Irina Anurina

Personal information
- Full name: Ирина Дмитриевна Анурина
- Born: Irina Dmitrievna Anurina April 11, 1999 (age 27) Kaluga

Sport
- Sport: Russian draughts
- Club: Checkers Russian (Kaluga)
- Coached by: Elena Anurina

Achievements and titles
- National finals: 2019 — Gold; 2017 — Silver; 2019 — Bronze

= Irina Anurina =

Russian athlete

Irina Dmitrievna Anurina (Ирина Дмитриевна Анурина; born April 11, 1999, Kaluga) is a Russian draughts player, and a member of the Russian national team. Master of Sports of Russia (2015).

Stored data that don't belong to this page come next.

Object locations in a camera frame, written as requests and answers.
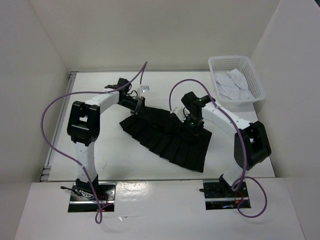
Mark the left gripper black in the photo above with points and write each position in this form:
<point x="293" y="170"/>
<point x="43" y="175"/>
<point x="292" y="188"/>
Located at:
<point x="139" y="103"/>

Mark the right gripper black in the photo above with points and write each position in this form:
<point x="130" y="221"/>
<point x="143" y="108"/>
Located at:
<point x="195" y="131"/>

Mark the black skirt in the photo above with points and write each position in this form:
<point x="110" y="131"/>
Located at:
<point x="163" y="134"/>

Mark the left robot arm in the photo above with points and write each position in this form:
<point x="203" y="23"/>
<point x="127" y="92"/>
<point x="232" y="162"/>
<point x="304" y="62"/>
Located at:
<point x="84" y="126"/>

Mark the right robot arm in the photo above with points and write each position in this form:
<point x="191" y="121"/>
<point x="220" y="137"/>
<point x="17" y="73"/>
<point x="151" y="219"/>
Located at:
<point x="251" y="144"/>

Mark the white cloth in basket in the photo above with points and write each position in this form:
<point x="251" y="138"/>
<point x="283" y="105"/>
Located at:
<point x="233" y="85"/>

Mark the white plastic basket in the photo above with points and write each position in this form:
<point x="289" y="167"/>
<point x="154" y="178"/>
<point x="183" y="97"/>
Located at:
<point x="219" y="64"/>

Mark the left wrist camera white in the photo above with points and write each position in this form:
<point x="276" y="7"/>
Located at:
<point x="144" y="89"/>

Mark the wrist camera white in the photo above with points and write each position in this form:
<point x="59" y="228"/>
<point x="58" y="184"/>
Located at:
<point x="180" y="113"/>
<point x="144" y="89"/>

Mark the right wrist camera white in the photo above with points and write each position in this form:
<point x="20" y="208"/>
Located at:
<point x="180" y="113"/>

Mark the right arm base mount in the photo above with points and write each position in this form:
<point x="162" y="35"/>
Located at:
<point x="217" y="199"/>

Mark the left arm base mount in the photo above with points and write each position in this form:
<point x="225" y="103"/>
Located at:
<point x="82" y="202"/>

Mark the aluminium table edge rail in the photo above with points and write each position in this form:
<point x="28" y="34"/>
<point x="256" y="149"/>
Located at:
<point x="56" y="134"/>

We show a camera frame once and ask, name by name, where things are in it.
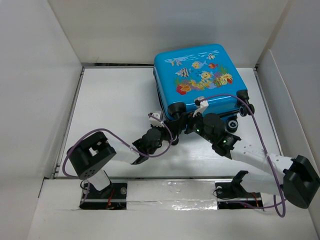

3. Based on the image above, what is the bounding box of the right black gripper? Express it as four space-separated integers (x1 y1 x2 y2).
167 108 215 144

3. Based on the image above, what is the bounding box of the blue kids suitcase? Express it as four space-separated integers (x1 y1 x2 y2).
153 44 255 133

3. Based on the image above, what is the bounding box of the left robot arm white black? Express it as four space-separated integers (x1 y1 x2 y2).
63 112 188 199

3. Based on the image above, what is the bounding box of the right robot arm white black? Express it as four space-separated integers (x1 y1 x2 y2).
185 113 320 209

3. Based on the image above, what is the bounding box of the silver tape strip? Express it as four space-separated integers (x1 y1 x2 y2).
126 180 218 211

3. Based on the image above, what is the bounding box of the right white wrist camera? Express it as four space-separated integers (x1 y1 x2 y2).
192 96 209 118

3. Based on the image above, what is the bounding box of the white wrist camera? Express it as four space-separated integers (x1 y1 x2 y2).
192 96 209 118
148 111 165 128

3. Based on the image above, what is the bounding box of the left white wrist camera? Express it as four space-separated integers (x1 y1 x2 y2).
148 111 165 128

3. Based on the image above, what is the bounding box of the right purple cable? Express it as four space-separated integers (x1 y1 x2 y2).
199 93 287 218

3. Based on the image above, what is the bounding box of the metal base rail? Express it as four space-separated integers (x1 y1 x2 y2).
79 176 266 211

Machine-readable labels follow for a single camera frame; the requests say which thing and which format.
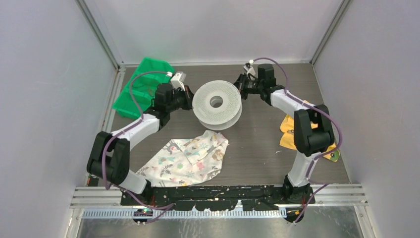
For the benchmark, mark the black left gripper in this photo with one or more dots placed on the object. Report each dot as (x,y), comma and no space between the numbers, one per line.
(188,95)

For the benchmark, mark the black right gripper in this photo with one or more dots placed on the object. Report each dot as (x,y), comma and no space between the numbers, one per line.
(239,83)

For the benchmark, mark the white perforated cable spool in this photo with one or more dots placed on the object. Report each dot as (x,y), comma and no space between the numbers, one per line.
(217,105)

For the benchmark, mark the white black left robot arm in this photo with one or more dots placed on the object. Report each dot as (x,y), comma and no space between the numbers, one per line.
(110,155)

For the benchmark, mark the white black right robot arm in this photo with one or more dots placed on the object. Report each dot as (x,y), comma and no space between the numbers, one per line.
(313,132)

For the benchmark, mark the green plastic divided bin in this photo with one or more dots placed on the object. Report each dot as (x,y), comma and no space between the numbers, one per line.
(141,87)

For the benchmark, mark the white patterned cloth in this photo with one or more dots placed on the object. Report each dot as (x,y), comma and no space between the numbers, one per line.
(185,162)

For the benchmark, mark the yellow printed cloth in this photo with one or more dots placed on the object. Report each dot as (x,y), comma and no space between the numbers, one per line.
(287,139)

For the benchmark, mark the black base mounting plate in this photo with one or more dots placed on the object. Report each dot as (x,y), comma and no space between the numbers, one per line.
(221,198)

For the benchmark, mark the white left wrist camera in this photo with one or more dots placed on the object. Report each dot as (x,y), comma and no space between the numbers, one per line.
(177,80)

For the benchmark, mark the aluminium frame rail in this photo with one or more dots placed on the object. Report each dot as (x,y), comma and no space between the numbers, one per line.
(95,197)

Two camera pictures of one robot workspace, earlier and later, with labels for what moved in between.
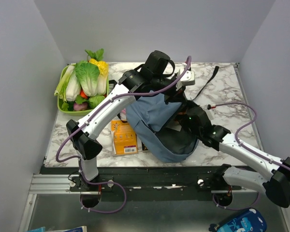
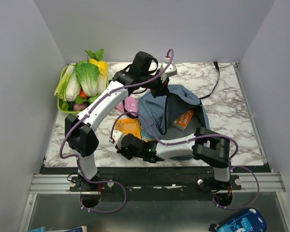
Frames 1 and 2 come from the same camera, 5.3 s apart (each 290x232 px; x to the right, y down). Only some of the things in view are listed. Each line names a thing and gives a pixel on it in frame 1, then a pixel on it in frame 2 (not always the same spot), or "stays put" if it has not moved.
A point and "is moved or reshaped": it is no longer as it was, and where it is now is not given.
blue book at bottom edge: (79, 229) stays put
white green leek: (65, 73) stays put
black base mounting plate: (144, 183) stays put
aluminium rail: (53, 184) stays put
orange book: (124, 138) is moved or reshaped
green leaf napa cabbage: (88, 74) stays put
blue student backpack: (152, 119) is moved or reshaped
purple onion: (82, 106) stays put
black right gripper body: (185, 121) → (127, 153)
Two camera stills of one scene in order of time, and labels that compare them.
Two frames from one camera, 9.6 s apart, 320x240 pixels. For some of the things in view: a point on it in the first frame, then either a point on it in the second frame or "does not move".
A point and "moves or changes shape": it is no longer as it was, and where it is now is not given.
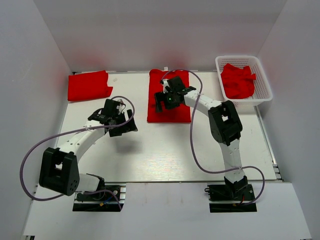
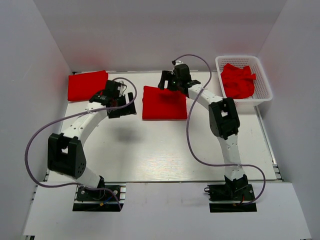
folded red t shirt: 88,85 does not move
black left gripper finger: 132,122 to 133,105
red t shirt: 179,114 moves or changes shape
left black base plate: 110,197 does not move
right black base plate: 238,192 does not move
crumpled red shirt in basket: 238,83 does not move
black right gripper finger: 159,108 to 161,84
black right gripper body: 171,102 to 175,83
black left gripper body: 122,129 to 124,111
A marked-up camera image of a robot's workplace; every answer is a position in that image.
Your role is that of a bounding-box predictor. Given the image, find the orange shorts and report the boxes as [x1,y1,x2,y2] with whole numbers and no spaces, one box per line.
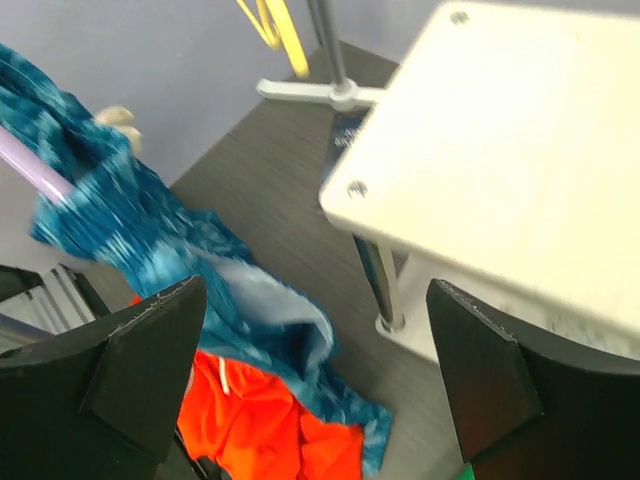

Winner of the Russian championship in Russian drafts (2019).

==Biography==
===Sports career===
Pupil of Sports school Checkers Russian in Kaluga.

In 2014 Women's Cup of Russia won a fast program and became the third in the classical program. At the Youth World Championship in checkers-64 in 2014, Irina won silver in a lightning game, bronze in quick checkers and silver in the classical program, all three awards in the age category from 14 to 16 years.

In the Russian championship of Russian checkers in 2017 won silver in the blitz program. In March 2019 Irina won the competition in the fast game and took the 3rd place in the lightning game.

===Family===
Mother Elena Anurina, she is Irina's coach. Father Dmitry Anurin, champion of Kaluga on Russian drafts.